┌──
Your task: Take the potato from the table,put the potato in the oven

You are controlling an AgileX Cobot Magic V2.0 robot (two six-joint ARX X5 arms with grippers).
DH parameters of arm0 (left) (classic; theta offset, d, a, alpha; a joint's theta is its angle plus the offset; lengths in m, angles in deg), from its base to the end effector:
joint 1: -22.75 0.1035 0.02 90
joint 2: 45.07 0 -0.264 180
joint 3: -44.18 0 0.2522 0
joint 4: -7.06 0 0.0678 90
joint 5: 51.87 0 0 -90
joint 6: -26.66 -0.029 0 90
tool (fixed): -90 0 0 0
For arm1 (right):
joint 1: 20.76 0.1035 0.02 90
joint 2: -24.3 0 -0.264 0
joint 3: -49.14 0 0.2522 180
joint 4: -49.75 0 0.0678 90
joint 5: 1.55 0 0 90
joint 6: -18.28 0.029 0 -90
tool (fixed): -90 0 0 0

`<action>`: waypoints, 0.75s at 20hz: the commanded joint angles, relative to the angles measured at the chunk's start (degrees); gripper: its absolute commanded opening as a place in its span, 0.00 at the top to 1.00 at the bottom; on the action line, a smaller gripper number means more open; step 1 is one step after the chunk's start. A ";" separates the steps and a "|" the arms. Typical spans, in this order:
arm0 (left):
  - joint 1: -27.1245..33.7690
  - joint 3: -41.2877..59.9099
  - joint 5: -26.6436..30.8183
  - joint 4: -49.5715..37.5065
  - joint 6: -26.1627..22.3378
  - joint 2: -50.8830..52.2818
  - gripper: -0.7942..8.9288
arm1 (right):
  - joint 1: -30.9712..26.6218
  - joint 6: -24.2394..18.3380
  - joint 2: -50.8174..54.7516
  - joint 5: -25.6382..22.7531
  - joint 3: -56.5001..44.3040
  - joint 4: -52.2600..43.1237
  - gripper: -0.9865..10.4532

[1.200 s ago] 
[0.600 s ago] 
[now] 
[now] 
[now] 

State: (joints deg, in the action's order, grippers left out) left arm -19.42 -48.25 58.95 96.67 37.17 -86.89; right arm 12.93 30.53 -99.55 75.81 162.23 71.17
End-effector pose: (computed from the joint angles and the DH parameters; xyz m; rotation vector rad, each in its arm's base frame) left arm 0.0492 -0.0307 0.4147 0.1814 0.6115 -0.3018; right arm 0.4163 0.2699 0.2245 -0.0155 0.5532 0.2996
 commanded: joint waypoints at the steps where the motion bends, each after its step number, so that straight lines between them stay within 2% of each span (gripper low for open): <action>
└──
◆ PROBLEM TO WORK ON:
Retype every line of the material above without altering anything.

◆ WRITTEN SOLUTION:
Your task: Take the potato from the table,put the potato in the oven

You are controlling an AgileX Cobot Magic V2.0 robot (two six-joint ARX X5 arms with grippers).
DH parameters of arm0 (left) (classic; theta offset, d, a, alpha; a joint's theta is its angle plus the offset; lengths in m, angles in deg), from its base to the end effector:
joint 1: -22.75 0.1035 0.02 90
joint 2: 45.07 0 -0.264 180
joint 3: -44.18 0 0.2522 0
joint 4: -7.06 0 0.0678 90
joint 5: 51.87 0 0 -90
joint 6: -26.66 -0.029 0 90
tool (fixed): -90 0 0 0
For arm1 (right):
joint 1: 20.76 0.1035 0.02 90
joint 2: -24.3 0 -0.264 0
joint 3: -49.14 0 0.2522 180
joint 4: -49.75 0 0.0678 90
joint 5: 1.55 0 0 90
joint 6: -18.28 0.029 0 -90
tool (fixed): -90 0 0 0

`<action>`: waypoints, 0.75s at 20hz: the commanded joint angles, relative to the angles measured at the chunk's start (degrees); gripper: its absolute commanded opening as a place in its span, 0.00 at the top to 1.00 at the bottom; on the action line, a smaller gripper number means more open; step 1 is one step after the chunk's start. A ";" separates the steps and a "|" the arms. Typical spans, in this order:
arm0 (left):
  - joint 1: -27.1245..33.7690
  - joint 3: -41.2877..59.9099
  - joint 5: -26.6436..30.8183
  - joint 4: -49.5715..37.5065
  - joint 6: -26.1627..22.3378
  - joint 2: -50.8830..52.2818
  - gripper: -0.7942..8.9288
arm1 (right):
  - joint 1: -30.9712..26.6218
  - joint 6: -24.2394..18.3380
  - joint 2: -50.8174..54.7516
  - joint 5: -25.6382..22.7531
  - joint 3: -56.5001..44.3040
  - joint 4: -52.2600..43.1237
  - gripper: -0.9865..10.4532

[1.200 s ago] 
[0.600 s ago] 
[now] 
[now] 
[now] 

State: (joints deg, in the action's order, grippers left out) left arm -19.42 -48.25 58.95 96.67 37.17 -86.89; right arm 12.93 30.53 -99.55 75.81 162.23 71.17
End-effector pose: (computed from the joint angles and the DH parameters; xyz m; rotation vector rad, each in its arm's base frame) left arm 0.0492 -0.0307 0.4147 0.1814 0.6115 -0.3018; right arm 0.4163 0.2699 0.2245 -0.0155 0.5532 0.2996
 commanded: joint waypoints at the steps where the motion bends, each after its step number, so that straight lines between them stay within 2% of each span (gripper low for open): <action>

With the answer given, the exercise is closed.